# Exercise 1

What is the fundamental idea behind Support Vector Machines?

Fit the widest margin, either between classes (classification) or within the data (regression).

# Exercise 2

What is a support vector?

A support vector determines a hyperplane. The support vector is orthogonal to the hyperplance and points to the upperside of the plane. A hyperplane is an n-1 dimensional subspace in an n-dimensional space. It cuts the space in two halves.

In an SVM, a support vector is any data point within the margin around the seperating hyperplance between classes.

# Exercise 3

Why is it important to scale the inputs when using SVMs?

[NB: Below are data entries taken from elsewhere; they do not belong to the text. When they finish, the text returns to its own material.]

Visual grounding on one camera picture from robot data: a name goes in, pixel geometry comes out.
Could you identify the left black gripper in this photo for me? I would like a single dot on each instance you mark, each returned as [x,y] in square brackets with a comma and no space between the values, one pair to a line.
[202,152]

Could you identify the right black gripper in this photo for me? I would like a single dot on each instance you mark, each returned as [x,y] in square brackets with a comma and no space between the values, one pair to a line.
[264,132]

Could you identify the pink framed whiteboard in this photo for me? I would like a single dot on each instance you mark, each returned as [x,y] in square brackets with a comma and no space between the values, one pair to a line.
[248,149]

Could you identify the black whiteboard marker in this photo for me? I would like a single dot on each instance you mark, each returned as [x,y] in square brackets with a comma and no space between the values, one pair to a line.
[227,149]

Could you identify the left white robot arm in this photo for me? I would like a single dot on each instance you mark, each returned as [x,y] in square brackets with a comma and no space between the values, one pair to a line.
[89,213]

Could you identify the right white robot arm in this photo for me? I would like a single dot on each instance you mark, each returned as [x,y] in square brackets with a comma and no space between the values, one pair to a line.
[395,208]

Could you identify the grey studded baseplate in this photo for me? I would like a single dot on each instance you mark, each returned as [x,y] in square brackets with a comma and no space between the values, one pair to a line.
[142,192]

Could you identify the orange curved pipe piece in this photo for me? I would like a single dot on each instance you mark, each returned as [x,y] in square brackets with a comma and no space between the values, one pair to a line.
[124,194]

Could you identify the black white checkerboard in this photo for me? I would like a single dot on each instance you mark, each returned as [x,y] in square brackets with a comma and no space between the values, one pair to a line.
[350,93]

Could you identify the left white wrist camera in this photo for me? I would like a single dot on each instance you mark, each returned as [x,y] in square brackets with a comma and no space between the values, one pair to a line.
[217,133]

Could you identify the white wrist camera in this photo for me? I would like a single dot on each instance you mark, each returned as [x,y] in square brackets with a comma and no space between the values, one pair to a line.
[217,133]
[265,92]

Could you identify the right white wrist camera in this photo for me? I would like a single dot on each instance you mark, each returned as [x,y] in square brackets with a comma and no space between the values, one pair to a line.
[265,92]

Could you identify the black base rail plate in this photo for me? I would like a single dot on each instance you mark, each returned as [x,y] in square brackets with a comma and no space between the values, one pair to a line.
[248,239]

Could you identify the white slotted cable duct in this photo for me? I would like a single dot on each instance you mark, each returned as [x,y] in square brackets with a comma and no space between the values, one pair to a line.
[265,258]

If features are not scaled, larger feature will become more important to the determination of support vectors as their deveations are larger while smaller features will be neglected.

For the implementation in Scikit-learn, features need to be centered as well.

# Exercise 4

Can an SVM classifier output a confidence score when it classifies an instance? What about a probability?

SVM is a discriminative method, and does not calculate probabilities or confidence scores. The distance to the hyperplane can be reported, which acts like a confidence score.

Scikit-learn fits a logistic-regression on the predicted classes of the SVM to determine class probabilities.

# Exercise 5

Should you use the primal or the dual form of the SVM problem to train a model on a training set with millions of instances and hundreds of features?

For linear kernel, if the number of features is less than the number of instances, the primal problem should be solved. If the number of instances is larger than the number of features, solving the dual problem is more efficient.

In this case, the primal problem should be solved.

# Exercise 6

Say you’ve trained an SVM classifier with an RBF kernel, but it seems to underfit the training set. Should you increase or decrease γ ( gamma )? What about C ?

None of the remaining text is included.